Dank schwerreicher Unternehmer-Familie: Warmer Geldregen für Chemnitzer Bedürftige

Chemnitz - Die Bethe-Stiftung spendete je 20.000 Euro an die Tafel, die Stadtmission und den Selbsthilfe 91 e.V.

Sozialbürgermeister Ralph Burhart (59, l.) bedankte sich bei Roswitha Bethe für das soziale und finanzielle Engagement.
Sozialbürgermeister Ralph Burhart (59, l.) bedankte sich bei Roswitha Bethe für das soziale und finanzielle Engagement.  © Sven Gleisberg

Die schwerreiche Unternehmer-Familie Bethe, vertreten durch Roswitha Bethe und Sohn Florian, war für die Übergabe am Donnerstag im Rathaus extra aus Köln angereist.

"Danke für Ihr Engagement und die großzügige Spende für Personen, die nicht gesehen oder abgehängt werden", sagte Sozialbürgermeister Ralph Burghart (49). 

"Für ein reiches Land ist es beschämend, dass es Tafeln geben muss", erklärte Roswitha Bethe.

"Wir haben die schwierige Zeit ohne Schließungen überstanden", sagt Tafel-Schatzmeisterin Bärbel Schindler (62). 

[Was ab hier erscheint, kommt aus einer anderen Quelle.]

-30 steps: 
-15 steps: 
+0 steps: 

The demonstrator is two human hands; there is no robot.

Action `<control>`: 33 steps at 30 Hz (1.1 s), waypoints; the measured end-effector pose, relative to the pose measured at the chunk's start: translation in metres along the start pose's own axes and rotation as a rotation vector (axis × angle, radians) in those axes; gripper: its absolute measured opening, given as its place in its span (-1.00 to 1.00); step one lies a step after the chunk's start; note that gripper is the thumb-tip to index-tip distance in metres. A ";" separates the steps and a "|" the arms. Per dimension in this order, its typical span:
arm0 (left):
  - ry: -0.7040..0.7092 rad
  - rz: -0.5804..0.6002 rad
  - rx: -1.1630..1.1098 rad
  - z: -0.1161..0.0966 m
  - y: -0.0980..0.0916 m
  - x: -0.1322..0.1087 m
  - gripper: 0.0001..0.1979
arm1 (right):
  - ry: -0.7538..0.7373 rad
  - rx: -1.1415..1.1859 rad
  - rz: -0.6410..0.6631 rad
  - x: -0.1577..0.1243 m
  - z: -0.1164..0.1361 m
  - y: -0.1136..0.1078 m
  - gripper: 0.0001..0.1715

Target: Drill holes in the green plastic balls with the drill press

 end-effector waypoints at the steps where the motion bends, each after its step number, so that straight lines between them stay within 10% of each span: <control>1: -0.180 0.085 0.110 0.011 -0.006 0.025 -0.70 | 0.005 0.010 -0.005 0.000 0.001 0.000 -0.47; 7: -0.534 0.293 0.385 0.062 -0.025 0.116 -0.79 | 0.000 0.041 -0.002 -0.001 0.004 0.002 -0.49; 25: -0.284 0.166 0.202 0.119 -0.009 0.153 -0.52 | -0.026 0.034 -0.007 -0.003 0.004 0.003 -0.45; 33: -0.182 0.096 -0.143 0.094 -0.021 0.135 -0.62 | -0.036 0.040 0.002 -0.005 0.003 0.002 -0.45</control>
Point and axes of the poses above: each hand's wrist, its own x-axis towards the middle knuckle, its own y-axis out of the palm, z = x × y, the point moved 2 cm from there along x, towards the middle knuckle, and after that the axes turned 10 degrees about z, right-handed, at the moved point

Sie will mit dem Spendengeld jetzt Mieten, Löhne und Rechnungen begleichen. 


Dieter Böhme (61, Selbsthilfe 91, l.), Alfred Mucha (52, Stadtmission), Karla McCabe (Vorstand Diakonie) und Schatzmeisterin Bärbel Schindler (62, Tafel) freuen sich über die Spende der Bethe-Stiftung.
Dieter Böhme (61, Selbsthilfe 91, l.), Alfred Mucha (52, Stadtmission), Karla McCabe (Vorstand Diakonie) und Schatzmeisterin Bärbel Schindler (62, Tafel) freuen sich über die Spende der Bethe-Stiftung.  © Sven Gleisberg
Alfred Mucha (52) von der Stadtmission plant Verbesserungen im Toiletten-Trakt des Treffpunkts "Haltestelle": "Öffentliche Toiletten waren wegen Corona geschlossen. Wir werden für mehr Hygiene und Privatsphäre sorgen."